Already looking down the road for a possible alternative to Abu Mazen, the officials point to his new security chief, Mohammed Dahlan, as a possible candidate to fill the vacuum, while others believe that imprisoned Fatah leader Marwan Barghouti is the only Palestinian leader strong enough to stand up to Arafat and to quell the resistance of the militant groups.

In this context, some Israeli officials believe that Arafat’s continued negative meddling in the day-to-day management of Palestinian affairs, including what Israel describes as his repeated efforts to promote terrorism, may soon lead to a situation in which the Bush administration would “turn a blind eye” to an Israeli effort to expel Arafat from the territories. A senior American official, speaking on condition of anonymity, denied such speculation but did not rule out the possibility that an exasperated Bush might ultimately allow Israel to carry out a major search-and-destroy mission in Gaza in an effort to capture Hamas leaders and to destroy the organization’s terrorist infrastructure. The official’s warning, made before the failed attempt on Rantisi’s life, seemed to indicate that such a move by Israel might be received with quiet American understanding, despite the official public denunciations issued by the State Department and the White House.

Officials in Washington and Jerusalem say they are convinced that President Bush will not allow the Hamas and other opponents of the road map to derail the process in which he is now personally involved. Participants in last week’s Aqaba summit were impressed by the president’s new-found energy and resolve in dealing with the Israeli-Palestinian conflict, and are now convinced that Bush intends to stay the course and to remain engaged, at least until the end of the year, when the presidential election campaign begins in earnest.
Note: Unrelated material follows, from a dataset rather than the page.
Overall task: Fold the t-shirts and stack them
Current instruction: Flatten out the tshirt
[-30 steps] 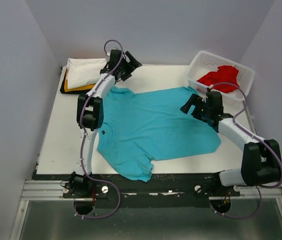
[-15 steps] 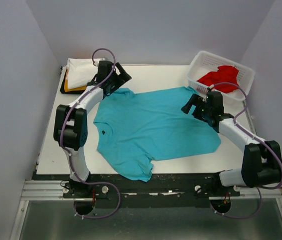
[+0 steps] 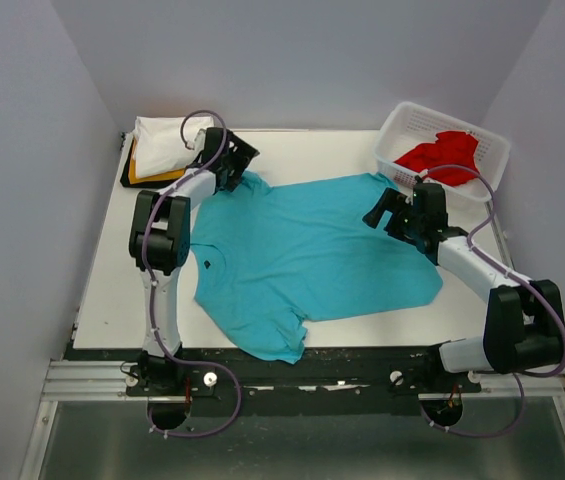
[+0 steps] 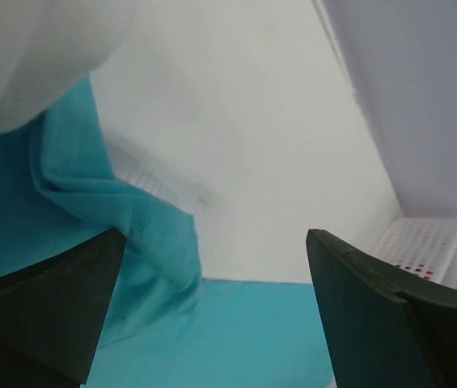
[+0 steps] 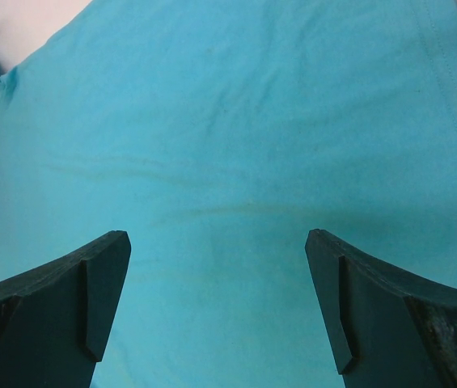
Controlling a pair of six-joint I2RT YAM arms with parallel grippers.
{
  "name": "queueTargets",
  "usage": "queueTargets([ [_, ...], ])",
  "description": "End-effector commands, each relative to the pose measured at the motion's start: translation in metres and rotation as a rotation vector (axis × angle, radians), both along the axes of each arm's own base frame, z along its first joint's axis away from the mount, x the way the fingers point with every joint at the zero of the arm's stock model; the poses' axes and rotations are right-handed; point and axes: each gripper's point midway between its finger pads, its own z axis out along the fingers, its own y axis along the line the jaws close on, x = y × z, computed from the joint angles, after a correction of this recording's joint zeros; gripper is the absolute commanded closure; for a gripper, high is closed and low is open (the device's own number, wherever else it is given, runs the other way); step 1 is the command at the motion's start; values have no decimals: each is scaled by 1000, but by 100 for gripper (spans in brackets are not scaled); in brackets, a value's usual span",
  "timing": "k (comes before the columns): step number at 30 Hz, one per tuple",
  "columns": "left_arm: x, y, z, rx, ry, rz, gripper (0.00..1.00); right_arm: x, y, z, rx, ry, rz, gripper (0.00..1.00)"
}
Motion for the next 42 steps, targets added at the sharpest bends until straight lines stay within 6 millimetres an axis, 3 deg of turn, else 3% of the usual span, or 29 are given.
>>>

Several officials who participated in the Aqaba meetings between Bush and Sharon said that despite the close relationship forged between the two leaders in the past two years, Sharon was actually taken aback by Bush’s forcefulness and determination to extract concessions. Repeatedly brushing aside Sharon’s demands of the Palestinians, the president retorted: “We all know what the Palestinians need to do, but now we’re focusing on what your commitments are.”

Looking at himself in the mirror several times, the president told Sharon, “I am a Type-A personality.” Although participants said that it was not clear whether Sharon knew exactly what the president was referring to, the general message was crystal-clear, and some opined that Sharon “definitely appeared nervous.”
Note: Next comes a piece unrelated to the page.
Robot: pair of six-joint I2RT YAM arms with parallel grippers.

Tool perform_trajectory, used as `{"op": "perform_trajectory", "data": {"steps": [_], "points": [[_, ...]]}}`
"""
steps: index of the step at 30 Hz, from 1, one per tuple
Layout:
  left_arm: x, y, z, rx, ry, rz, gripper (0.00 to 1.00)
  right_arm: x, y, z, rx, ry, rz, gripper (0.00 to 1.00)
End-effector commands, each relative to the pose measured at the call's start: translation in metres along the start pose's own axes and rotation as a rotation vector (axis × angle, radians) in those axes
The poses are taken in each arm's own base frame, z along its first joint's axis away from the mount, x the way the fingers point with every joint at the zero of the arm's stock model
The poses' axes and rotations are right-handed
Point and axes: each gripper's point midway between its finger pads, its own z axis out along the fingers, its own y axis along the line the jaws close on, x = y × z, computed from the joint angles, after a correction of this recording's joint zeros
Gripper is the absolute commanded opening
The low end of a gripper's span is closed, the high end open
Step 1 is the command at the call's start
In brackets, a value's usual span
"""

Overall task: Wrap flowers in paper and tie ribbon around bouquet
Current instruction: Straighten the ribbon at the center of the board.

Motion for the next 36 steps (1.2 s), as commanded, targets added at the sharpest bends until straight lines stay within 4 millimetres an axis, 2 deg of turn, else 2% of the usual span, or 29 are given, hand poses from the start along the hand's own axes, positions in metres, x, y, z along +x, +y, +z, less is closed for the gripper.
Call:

Wary of upsetting the president, Sharon thus decided to go ahead with the removal of the so-called “unauthorized outposts,” despite intense pressures to the contrary from the settler movements and despite warnings by political advisers that he would be seen as “caving in to terrorism.” Sharon ordered the evacuation of 14 outposts, four of which are populated, after having reached an understanding with the president that further evacuations would take place only after the Palestinians “had done something” against the terrorists.
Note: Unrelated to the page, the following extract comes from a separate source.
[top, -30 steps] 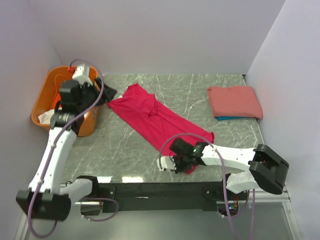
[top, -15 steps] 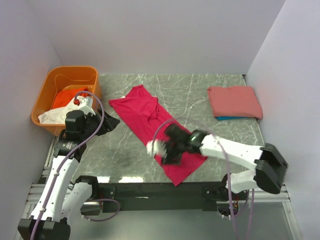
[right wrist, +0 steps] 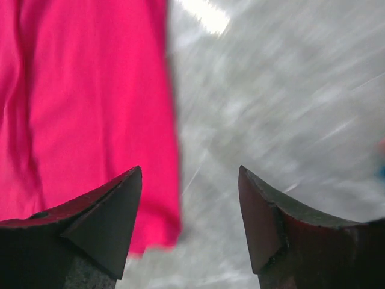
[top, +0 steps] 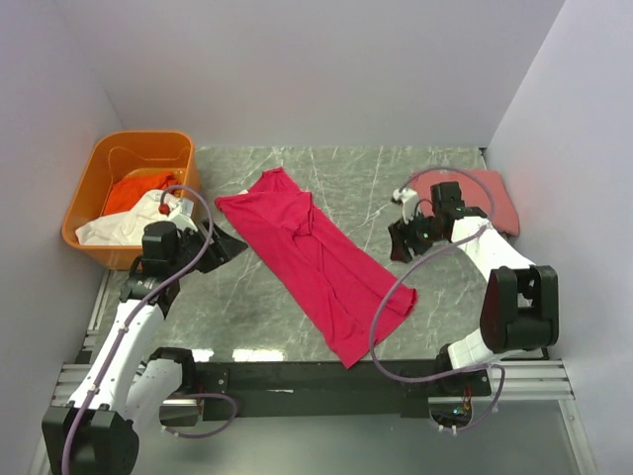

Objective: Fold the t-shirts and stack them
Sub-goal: Fold the tshirt

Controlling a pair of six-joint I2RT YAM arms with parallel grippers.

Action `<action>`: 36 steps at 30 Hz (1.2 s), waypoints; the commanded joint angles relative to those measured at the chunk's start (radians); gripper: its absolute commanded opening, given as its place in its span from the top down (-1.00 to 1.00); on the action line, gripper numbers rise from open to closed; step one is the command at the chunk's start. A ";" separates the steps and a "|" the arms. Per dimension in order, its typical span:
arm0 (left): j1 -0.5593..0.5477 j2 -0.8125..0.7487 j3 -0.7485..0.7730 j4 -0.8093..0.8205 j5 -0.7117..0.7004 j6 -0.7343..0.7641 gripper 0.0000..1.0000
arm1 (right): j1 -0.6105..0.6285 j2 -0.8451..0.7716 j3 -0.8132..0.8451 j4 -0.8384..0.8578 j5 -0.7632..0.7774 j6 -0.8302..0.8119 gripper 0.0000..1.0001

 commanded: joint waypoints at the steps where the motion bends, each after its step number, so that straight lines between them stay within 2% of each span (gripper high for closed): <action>1: 0.000 0.000 -0.063 0.099 0.096 -0.073 -0.38 | -0.027 0.005 0.000 -0.271 -0.106 -0.200 -0.42; 2: -0.004 0.014 -0.096 0.115 0.115 -0.084 -0.37 | -0.030 0.009 -0.005 -0.355 -0.117 -0.244 -0.38; 5: -0.041 0.040 -0.142 0.172 0.124 -0.107 -0.35 | -0.021 0.008 -0.043 -0.406 -0.120 -0.335 -0.30; 10: -0.092 0.066 -0.141 0.166 0.093 -0.096 -0.35 | 0.034 -0.046 -0.149 -0.331 -0.038 -0.328 -0.27; 17: -0.104 0.061 -0.144 0.153 0.098 -0.082 -0.35 | 0.074 -0.057 -0.194 -0.276 0.010 -0.289 -0.22; 20: -0.104 0.051 -0.153 0.152 0.098 -0.082 -0.35 | 0.094 -0.071 -0.200 -0.277 0.016 -0.286 -0.06; 21: -0.104 0.049 -0.156 0.150 0.098 -0.084 -0.35 | 0.098 -0.075 -0.201 -0.277 0.025 -0.285 0.06; 31: -0.106 0.049 -0.156 0.139 0.109 -0.073 -0.35 | 0.177 -0.170 -0.223 -0.279 0.076 -0.237 0.42; 35: -0.106 0.049 -0.150 0.133 0.110 -0.068 -0.36 | 0.181 -0.166 -0.238 -0.251 0.108 -0.220 0.42; 36: -0.106 0.049 -0.150 0.135 0.110 -0.070 -0.36 | 0.183 -0.163 -0.244 -0.239 0.117 -0.205 0.36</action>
Sharon thus continued playing both sides of the fence, keeping his promises to the Americans but ordering the assassination of Rantisi, despite the potential damage to the peace process. Israeli columnists and pundits had already heralded, perhaps prematurely, Sharon’s “historic decision” to pursue peace with the Palestinians, but the attempt on Rantisi’s life instilled new doubts about his true intentions. The two-year-old national guessing game about Sharon’s “true identity” thus continued unabated.